◆ **About this exercise**
The response must consist of the lines below from the one with "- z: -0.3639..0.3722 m" through the one with "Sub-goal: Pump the", exactly as they appear and with both ends kept.

◆ **Records provided**
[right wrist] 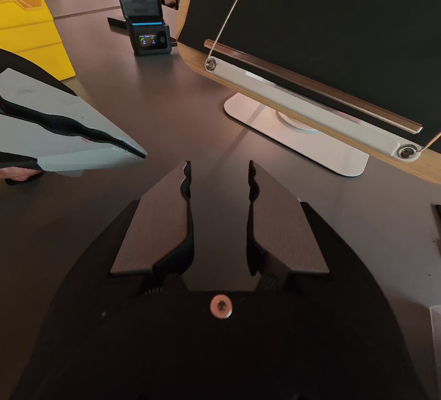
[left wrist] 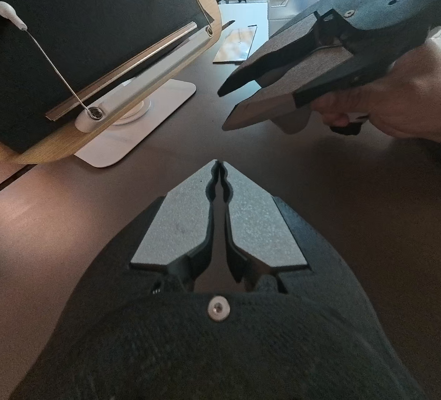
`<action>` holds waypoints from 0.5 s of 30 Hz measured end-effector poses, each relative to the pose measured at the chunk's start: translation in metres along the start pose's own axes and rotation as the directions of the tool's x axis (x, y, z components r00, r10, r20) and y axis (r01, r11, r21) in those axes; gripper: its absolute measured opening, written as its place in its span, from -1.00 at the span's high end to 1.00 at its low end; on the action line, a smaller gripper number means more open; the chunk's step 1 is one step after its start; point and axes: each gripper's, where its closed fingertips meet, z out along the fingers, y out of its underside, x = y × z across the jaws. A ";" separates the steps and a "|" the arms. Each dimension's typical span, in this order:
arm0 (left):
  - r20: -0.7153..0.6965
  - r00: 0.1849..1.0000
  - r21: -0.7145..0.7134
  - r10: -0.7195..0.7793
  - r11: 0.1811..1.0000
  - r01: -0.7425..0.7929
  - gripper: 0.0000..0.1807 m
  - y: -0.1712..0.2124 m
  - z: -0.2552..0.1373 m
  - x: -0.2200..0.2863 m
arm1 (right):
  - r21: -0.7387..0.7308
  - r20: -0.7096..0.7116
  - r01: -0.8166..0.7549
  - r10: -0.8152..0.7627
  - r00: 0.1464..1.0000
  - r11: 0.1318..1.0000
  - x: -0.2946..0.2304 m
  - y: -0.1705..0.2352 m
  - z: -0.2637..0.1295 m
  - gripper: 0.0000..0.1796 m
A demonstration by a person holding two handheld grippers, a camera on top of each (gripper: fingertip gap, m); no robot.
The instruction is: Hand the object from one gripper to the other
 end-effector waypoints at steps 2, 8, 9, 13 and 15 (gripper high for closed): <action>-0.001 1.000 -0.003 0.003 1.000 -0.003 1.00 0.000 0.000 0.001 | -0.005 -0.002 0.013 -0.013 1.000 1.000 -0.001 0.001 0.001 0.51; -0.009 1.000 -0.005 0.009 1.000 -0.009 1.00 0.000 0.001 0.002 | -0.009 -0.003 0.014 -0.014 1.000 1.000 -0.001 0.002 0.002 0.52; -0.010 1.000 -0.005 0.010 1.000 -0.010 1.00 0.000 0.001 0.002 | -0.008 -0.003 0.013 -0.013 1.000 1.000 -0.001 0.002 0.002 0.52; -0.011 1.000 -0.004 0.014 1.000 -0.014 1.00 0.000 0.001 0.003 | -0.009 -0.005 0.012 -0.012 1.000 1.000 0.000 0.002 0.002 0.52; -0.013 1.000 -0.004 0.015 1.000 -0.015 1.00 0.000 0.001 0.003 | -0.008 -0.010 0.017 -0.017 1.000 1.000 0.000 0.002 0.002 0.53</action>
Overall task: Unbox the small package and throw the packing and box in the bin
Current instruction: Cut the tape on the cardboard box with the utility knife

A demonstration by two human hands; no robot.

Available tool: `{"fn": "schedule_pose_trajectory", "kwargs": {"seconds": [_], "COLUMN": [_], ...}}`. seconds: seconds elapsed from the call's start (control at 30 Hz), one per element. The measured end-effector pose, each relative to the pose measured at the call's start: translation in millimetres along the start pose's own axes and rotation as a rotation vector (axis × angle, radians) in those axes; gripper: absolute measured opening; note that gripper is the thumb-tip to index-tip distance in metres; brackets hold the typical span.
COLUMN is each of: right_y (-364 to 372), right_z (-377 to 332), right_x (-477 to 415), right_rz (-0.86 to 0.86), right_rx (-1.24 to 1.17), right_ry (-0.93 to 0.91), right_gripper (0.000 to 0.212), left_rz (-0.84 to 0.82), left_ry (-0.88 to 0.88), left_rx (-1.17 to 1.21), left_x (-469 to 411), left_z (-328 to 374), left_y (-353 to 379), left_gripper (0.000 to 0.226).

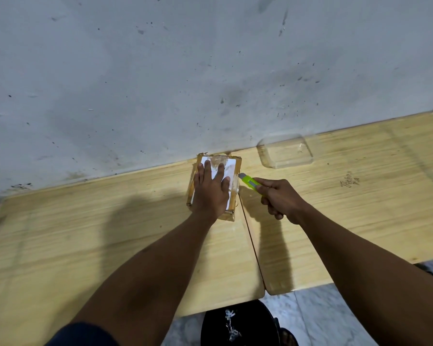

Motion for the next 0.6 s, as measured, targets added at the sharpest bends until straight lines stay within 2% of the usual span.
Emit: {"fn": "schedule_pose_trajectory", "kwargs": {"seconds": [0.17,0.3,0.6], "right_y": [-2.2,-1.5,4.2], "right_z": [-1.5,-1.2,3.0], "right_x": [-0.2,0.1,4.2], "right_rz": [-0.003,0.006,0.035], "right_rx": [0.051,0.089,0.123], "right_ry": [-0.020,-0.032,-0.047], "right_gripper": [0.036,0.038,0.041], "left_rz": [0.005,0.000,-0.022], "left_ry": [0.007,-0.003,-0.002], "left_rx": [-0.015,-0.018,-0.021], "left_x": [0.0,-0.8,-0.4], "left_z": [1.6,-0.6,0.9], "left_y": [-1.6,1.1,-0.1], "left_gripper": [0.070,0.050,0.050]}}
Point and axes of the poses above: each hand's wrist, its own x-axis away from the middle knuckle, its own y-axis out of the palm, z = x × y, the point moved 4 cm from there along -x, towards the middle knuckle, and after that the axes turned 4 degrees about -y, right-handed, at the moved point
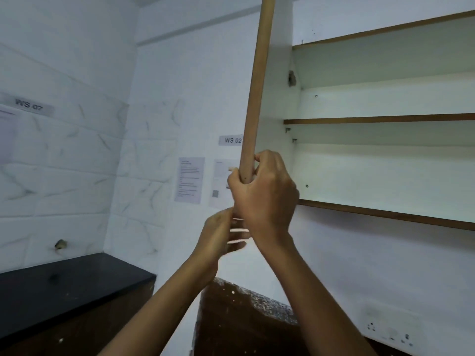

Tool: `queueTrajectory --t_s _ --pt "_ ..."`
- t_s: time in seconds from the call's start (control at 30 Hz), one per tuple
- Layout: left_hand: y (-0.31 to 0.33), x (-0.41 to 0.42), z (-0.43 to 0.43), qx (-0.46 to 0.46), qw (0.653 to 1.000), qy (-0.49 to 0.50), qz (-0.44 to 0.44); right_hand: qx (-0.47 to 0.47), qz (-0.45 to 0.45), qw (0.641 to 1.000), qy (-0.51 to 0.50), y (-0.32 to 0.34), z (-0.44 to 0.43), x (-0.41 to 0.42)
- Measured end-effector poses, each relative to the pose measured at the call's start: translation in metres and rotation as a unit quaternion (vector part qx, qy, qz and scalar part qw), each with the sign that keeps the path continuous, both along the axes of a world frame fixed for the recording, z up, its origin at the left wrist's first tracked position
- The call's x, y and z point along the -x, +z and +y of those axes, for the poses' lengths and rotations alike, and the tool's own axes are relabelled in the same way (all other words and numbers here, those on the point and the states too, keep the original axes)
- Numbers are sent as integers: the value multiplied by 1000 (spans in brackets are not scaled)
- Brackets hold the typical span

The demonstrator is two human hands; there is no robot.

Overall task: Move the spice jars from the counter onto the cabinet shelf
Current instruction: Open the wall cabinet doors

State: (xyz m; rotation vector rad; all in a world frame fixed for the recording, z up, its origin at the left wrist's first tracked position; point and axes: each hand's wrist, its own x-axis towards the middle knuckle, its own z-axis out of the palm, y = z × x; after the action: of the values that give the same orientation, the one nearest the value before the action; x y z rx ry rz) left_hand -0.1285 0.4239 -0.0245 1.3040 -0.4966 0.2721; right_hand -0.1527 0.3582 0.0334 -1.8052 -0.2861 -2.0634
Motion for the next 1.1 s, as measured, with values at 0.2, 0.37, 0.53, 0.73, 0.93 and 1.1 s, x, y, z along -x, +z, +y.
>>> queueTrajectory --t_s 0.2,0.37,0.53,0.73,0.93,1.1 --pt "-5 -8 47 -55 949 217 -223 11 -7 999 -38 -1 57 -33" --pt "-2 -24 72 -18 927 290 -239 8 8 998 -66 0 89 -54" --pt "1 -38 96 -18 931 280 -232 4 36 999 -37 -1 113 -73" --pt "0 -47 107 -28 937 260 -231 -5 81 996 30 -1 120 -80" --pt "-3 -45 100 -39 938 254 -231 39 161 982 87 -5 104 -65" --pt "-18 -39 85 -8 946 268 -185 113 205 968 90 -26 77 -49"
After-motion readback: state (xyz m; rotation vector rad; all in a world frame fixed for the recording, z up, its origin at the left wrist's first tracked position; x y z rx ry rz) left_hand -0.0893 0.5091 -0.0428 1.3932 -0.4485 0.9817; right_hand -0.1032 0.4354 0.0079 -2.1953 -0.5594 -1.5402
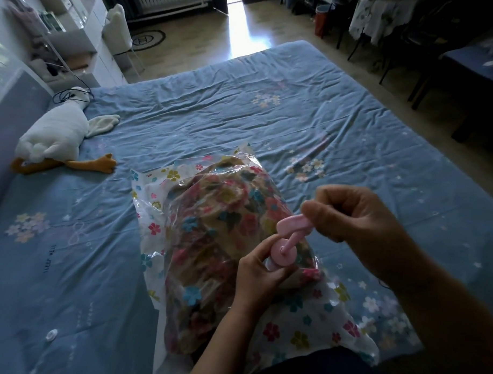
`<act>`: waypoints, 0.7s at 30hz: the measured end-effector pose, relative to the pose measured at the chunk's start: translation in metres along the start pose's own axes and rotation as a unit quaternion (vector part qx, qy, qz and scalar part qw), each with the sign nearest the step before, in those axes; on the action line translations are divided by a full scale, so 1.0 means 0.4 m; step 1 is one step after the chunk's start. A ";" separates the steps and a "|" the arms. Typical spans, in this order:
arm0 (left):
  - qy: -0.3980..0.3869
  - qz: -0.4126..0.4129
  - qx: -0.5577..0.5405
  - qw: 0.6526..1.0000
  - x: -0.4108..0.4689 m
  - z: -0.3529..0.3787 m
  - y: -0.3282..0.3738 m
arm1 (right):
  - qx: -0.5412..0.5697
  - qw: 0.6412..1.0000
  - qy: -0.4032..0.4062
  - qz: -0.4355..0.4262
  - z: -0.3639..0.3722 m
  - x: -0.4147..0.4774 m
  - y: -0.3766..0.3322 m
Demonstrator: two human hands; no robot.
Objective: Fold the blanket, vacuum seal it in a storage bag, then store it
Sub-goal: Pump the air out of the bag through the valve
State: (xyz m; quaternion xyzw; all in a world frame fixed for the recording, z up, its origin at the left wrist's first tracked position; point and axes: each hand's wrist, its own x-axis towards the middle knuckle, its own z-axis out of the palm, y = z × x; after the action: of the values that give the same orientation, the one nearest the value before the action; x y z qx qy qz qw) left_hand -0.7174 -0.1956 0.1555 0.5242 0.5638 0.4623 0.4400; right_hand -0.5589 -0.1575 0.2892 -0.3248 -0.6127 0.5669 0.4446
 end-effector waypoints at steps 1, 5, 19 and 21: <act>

◆ **Output of the exercise**
  - z: -0.3639..0.3722 m
  - x: -0.4147..0.4774 m
  - y: -0.3766..0.3322 m
Demonstrator: two human hands; no robot.
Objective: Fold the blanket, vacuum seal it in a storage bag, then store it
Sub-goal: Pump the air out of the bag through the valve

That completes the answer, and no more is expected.